Jiqiang Chen | Optimal Transport | Best Researcher Award

Prof. Jiqiang Chen | Optimal Transport | Best Researcher Award 

Dean of the School of Mathematics and Physics, Hebei University of Engineering, China

Dr. Jiqiang Chen  is a prominent Professor and the Dean  of the School of Mathematics and Physics at Hebei University of Engineering, Handan, China . He earned his M.Sc. from Hebei University in 2008 and completed his Ph.D. from the Harbin Institute of Technology in 2018 . With a strong foundation in mathematics and artificial intelligence 🤖, Dr. Chen serves on the Youth Editorial Board for Fuzzy Information and Engineering  His research spans dynamic neural networks, AI, fuzzy optimization, and optimal transport 🚀. He is widely recognized for his contributions to computational intelligence and engineering applications

Profile

  Scopus

🎓 Education

Dr. Jiqiang Chen 🎓 obtained his M.Sc. in Mathematics from Hebei University, Baoding, China, in 2008, and later earned his Ph.D. in Applied Mathematics from the Harbin Institute of Technology, Harbin, China, in 2018 🎓. He currently serves as a Professor 👨‍🏫 and the Dean  of the School of Mathematics and Physics at Hebei University of Engineering. In addition to his academic leadership, Dr. Chen holds an editorial position as a Member of the Youth Editorial Board  for the Fuzzy Information and Engineering (SCI) journal, actively contributing to the advancement of research in computational intelligence and fuzzy systems.
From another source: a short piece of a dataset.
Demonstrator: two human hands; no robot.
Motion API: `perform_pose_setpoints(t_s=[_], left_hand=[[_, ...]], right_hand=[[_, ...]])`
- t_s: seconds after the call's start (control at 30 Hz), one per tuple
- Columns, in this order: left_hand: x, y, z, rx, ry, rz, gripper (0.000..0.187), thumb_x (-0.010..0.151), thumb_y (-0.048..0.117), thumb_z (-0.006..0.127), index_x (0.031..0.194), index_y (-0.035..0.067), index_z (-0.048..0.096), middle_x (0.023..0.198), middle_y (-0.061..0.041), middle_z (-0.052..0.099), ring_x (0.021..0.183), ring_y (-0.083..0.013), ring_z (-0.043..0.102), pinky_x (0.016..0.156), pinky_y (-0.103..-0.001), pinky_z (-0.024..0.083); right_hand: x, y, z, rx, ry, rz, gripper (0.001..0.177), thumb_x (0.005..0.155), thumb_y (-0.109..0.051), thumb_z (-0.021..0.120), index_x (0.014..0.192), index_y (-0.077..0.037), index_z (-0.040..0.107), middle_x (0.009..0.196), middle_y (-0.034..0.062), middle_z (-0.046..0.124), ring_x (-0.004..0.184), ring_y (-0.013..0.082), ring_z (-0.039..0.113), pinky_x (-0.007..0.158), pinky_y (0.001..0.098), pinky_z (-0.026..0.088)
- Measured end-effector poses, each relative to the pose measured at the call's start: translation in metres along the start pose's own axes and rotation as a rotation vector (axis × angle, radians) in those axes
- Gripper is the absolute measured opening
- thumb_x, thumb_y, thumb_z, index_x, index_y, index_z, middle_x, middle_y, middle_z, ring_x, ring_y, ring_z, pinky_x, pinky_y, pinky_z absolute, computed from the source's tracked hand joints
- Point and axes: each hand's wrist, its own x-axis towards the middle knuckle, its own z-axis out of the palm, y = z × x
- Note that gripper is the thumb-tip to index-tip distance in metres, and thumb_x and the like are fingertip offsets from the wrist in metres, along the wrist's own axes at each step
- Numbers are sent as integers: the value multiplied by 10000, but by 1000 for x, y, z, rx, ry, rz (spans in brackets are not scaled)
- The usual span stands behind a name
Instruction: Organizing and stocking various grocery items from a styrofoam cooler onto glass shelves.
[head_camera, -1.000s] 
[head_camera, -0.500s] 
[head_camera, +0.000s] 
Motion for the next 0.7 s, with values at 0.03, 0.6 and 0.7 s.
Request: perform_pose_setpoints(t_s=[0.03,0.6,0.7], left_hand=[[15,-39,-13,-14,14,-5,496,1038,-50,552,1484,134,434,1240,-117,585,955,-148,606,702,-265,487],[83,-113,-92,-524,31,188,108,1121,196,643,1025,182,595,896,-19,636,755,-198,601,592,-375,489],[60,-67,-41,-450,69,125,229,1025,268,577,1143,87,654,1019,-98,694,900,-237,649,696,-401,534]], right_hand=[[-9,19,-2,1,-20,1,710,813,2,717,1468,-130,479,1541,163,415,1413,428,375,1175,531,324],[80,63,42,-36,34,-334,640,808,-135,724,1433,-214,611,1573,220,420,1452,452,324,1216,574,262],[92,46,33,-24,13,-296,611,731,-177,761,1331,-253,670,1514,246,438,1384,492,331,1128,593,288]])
📚 Professional Development

Dr. Chen has continually advanced his academic and leadership journey 📈through years of rigorous research, interdisciplinary collaboration , and academic stewardship. His role as Dean involves curriculum innovation, fostering international cooperation , and mentoring young researchers 👨‍🔬. As a Youth Editorial Board Member for Fuzzy Information and Engineering 📖, he contributes to the scientific community by reviewing and promoting cutting-edge research. Dr. Chen actively participates in conferences, workshops, and scientific forums , where he shares his insights on neural networks and fuzzy systems. His commitment to academic excellence and scientific innovation makes him a distinguished figure in his field .

🔬 Research Focus

Dr. Chen’s research focuses on the theoretical and practical aspects of dynamic neural networks , artificial intelligence 🤖, fuzzy optimization ⚙️, and optimal transport 🚛. He explores how dynamic systems interact under uncertainty using fuzzy logic 🌫️, and applies optimal transport theory to solve real-world problems efficiently . His work aims to enhance machine learning frameworks and intelligent systems, with applications ranging from data science to engineering . He also contributes to developing novel algorithms for complex systems where deterministic approaches fall short. His multidisciplinary approach strengthens the bridge between mathematical theory and AI-based applications .

Publication Top Notes 

 The Prediction Model of Water Level in Front of the Check Gate of the LSTM Neural Network Based on AIW-CLPSO

  • Authors: Linqing Gao, Dengzhe Ha, Litao Ma, Jiqiang Chen

  • Journal: Journal of Combinatorial Optimization, Volume 47, Issue 2, 2024

  • Citations: 0 (as per latest available data)

Summary:

This study addresses the challenge of accurately predicting water levels in front of check gates, which is crucial for water resource management. The authors propose a hybrid model combining Long Short-Term Memory (LSTM) neural networks with an Adaptive Inertia Weight Comprehensive Learning Particle Swarm Optimization (AIW-CLPSO) algorithm. This integration aims to enhance the global optimization capability and convergence speed of the prediction model. The model was applied to the Chaohu Lake check gate, demonstrating superior performance with a Nash–Sutcliffe efficiency coefficient of 0.9851 and a root mean square error of 0.0273 meters. The results indicate that the proposed AIW-CLPSO-LSTM model effectively captures the nonlinear and stochastic characteristics of water level fluctuations, offering a valuable tool for intelligent gate control and water resource scheduling in long-distance water transfer projects.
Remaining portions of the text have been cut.